** Dataset excerpts **
----------------
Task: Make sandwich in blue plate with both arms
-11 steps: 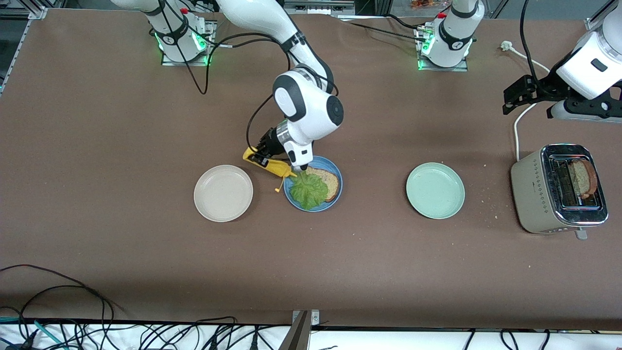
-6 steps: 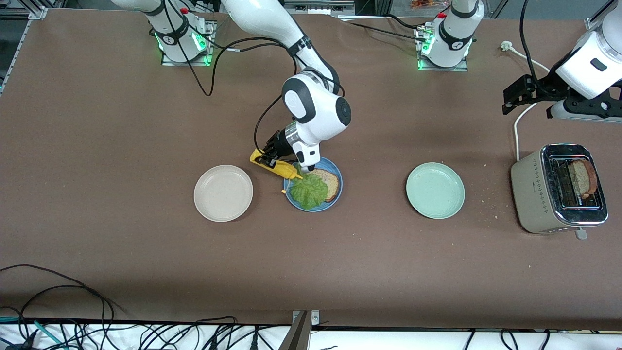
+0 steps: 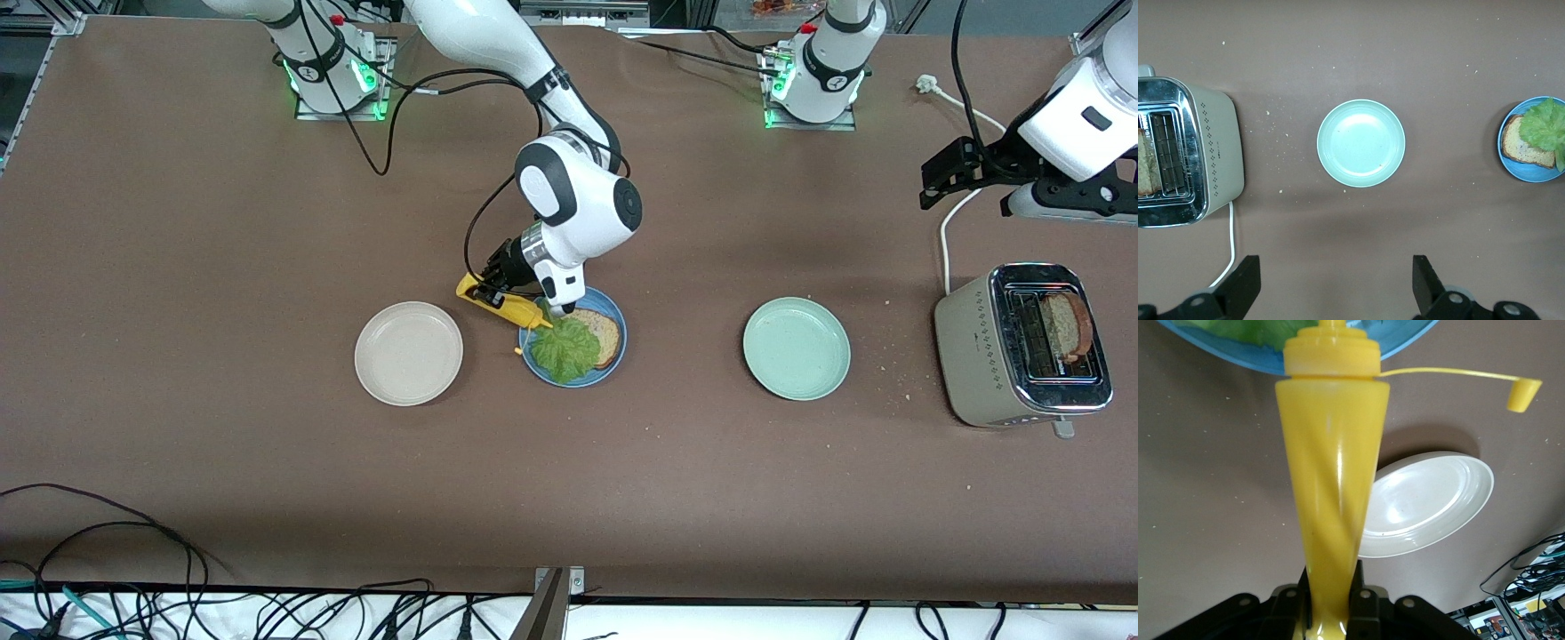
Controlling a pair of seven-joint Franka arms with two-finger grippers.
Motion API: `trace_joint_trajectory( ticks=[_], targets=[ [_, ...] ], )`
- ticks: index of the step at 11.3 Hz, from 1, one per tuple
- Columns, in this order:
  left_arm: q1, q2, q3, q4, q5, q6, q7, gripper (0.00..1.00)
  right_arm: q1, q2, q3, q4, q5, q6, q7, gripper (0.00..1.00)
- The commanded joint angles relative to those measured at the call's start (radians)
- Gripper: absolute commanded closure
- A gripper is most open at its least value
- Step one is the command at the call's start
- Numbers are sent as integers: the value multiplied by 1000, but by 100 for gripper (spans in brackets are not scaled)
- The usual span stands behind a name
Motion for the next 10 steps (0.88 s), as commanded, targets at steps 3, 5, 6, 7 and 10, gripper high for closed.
trace_joint_trajectory(
  ticks=[3,5,6,7,10],
  targets=[
    [6,-8,1,2,-25,-29,9,0,-3,9,-2,30,-1,-28,6,100],
    [6,-8,1,3,-25,-66,11,0,-3,9,-2,28,-1,-28,5,100],
    [5,-8,-1,3,-25,-68,9,0,-3,9,-2,28,-1,-28,5,100],
    [3,-8,-1,3,-25,-69,11,0,-3,9,-2,28,-1,-28,3,100],
    [6,-8,-1,-4,-25,-75,12,0,-3,9,-2,26,-1,-28,0,100]
  ],
)
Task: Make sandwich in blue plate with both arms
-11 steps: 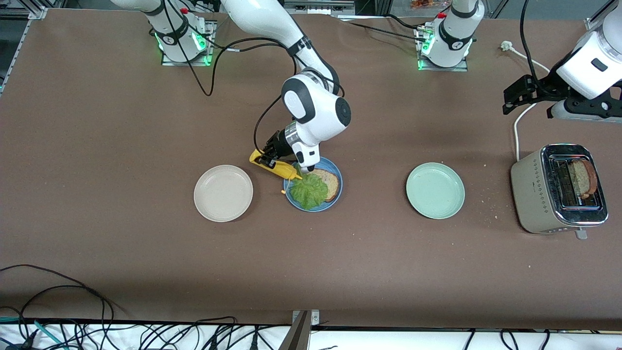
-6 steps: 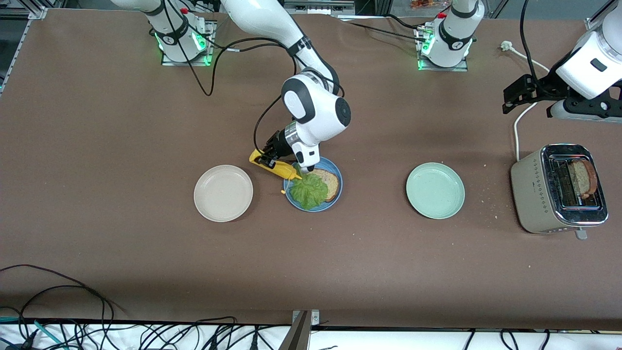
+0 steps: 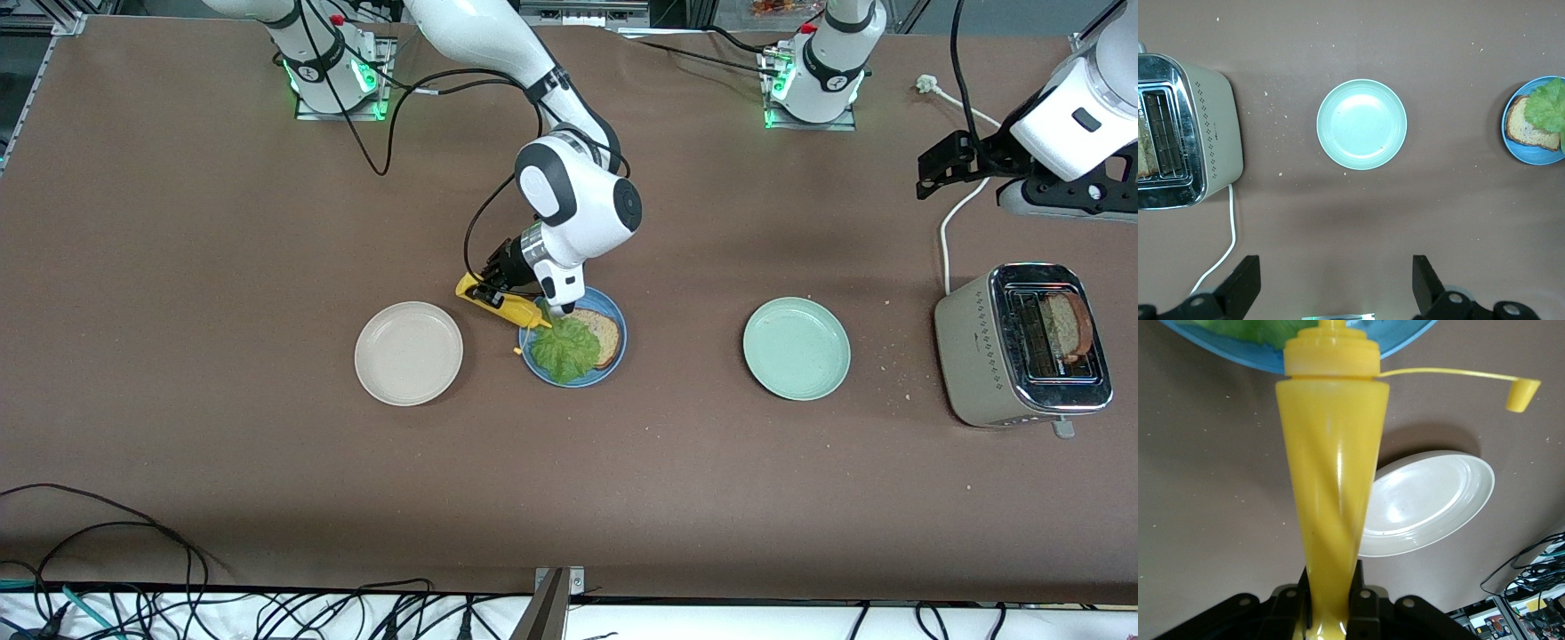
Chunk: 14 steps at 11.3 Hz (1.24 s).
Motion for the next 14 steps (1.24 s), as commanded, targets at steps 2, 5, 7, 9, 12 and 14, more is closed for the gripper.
trace_joint_trajectory(
  ticks=[2,5,7,9,12,14],
  targets=[
    [13,-8,1,-12,-25,-52,17,0,-3,9,-2,25,-1,-26,0,100],
    [10,-8,0,-10,-16,-46,20,0,-3,9,-2,25,-1,-26,0,100],
    [1,-8,-2,-12,-7,-43,20,0,-3,9,-2,25,-1,-26,-2,100],
    [1,-2,-2,-23,-7,-14,20,0,-3,9,-2,25,-1,-26,0,100],
    [10,-8,-2,-14,-10,-14,14,0,-3,9,-2,25,-1,-24,2,100],
    [1,-5,-8,-6,-7,17,11,0,-3,9,-2,25,-1,-24,0,100]
  ],
)
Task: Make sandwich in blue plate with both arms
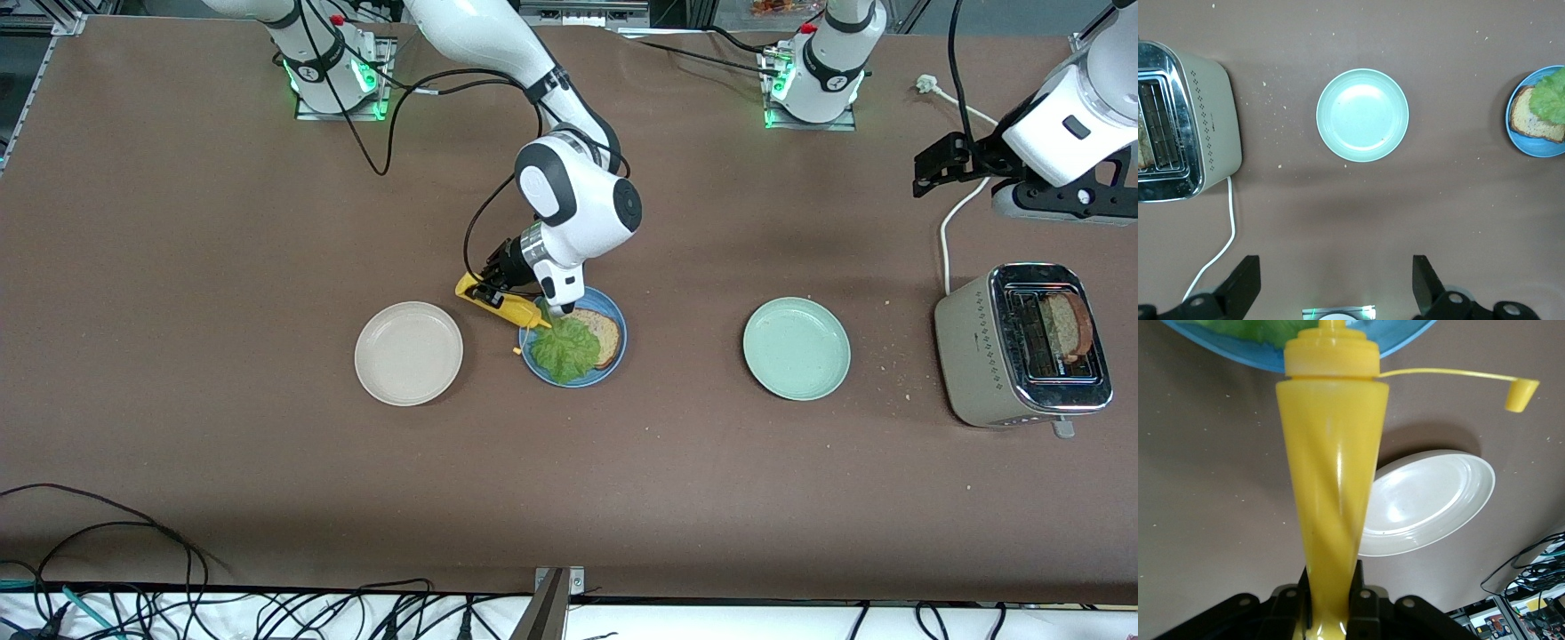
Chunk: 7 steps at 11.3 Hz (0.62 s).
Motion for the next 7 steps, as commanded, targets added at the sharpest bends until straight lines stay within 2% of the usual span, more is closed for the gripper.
trace_joint_trajectory(
  ticks=[1,4,7],
  targets=[
    [-1,-3,-7,7,-7,40,10,0,-3,9,-1,25,-1,-21,0,100],
    [2,-5,-7,13,-7,45,9,0,-9,2,1,20,7,-10,-5,100],
    [4,-3,-5,30,-7,45,7,0,-44,-99,11,-47,43,39,-64,100]
  ],
)
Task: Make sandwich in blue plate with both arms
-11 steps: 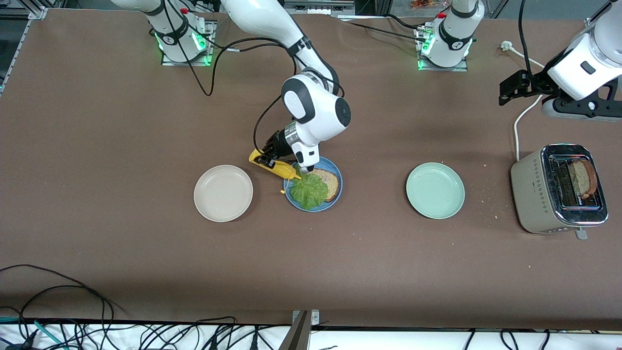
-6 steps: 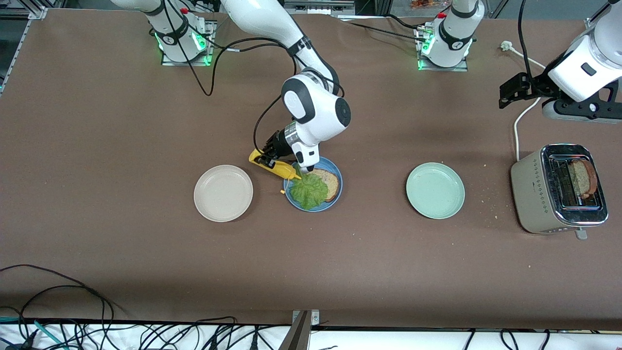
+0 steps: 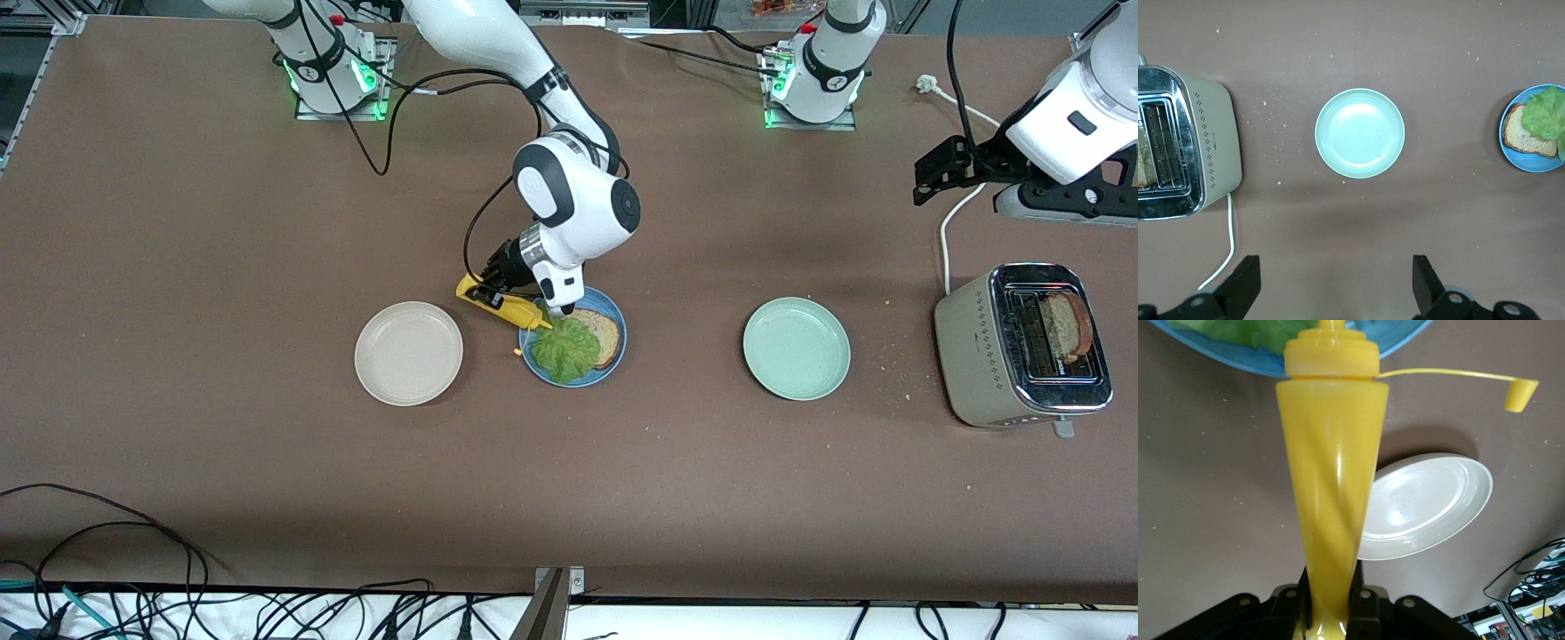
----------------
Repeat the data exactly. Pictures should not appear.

** The completed task **
Task: Make sandwich in blue plate with both arms
-11 steps: 
-6 steps: 
+0 steps: 
Controlling a pair of seven-joint Franka arms with two-finger grippers.
Motion API: `trace_joint_trajectory( ticks=[_], targets=[ [_, ...] ], )`
- ticks: index of the step at 11.3 Hz, from 1, one per tuple
- Columns, in this order:
  left_arm: q1, q2, q3, q4, q5, q6, q7, gripper (0.00..1.00)
  right_arm: q1, q2, q3, q4, q5, q6, q7, gripper (0.00..1.00)
- The commanded joint angles relative to those measured at the call's start (radians)
- Gripper: absolute commanded closure
- A gripper is most open at its least value
- Step one is the command at the call's start
- Numbers are sent as integers: the value multiplied by 1000, but by 100 for gripper (spans in brackets are not scaled)
- The usual span stands behind a name
Motion for the next 10 steps (0.88 s), as commanded, targets at steps 3, 5, 6, 7 and 10, gripper high for closed.
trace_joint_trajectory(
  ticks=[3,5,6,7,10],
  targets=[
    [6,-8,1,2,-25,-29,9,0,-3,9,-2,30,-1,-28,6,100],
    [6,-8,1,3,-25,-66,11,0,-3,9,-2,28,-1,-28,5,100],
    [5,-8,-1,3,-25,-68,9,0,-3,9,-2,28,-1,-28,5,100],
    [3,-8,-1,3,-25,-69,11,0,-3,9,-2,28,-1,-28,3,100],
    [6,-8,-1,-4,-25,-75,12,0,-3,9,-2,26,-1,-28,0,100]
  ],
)
Task: Make sandwich in blue plate with both arms
-11 steps: 
-6 steps: 
+0 steps: 
Chunk: 14 steps at 11.3 Hz (1.24 s).
Motion for the next 14 steps (1.24 s), as commanded, targets at steps 2, 5, 7, 9, 12 and 14, more is closed for the gripper.
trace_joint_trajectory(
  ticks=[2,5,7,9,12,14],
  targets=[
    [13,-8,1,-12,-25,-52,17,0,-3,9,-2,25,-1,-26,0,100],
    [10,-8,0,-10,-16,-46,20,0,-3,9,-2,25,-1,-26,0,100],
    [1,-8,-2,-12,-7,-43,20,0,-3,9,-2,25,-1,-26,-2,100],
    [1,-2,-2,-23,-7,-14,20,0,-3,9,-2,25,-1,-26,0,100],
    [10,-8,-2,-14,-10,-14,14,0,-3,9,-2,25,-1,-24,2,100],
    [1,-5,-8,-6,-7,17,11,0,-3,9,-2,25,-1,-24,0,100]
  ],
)
Task: Make sandwich in blue plate with both arms
Chunk: 7 steps at 11.3 Hz (0.62 s).
Motion for the next 7 steps, as commanded, targets added at the sharpest bends until straight lines stay within 2% of the usual span, more is closed for the gripper.
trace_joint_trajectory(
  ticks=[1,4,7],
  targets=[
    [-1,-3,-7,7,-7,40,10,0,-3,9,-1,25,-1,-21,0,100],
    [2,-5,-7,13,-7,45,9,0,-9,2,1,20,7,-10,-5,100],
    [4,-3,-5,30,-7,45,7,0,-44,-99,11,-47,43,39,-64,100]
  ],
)
Task: Make sandwich in blue plate with both arms
-11 steps: 
-6 steps: 
+0 steps: 

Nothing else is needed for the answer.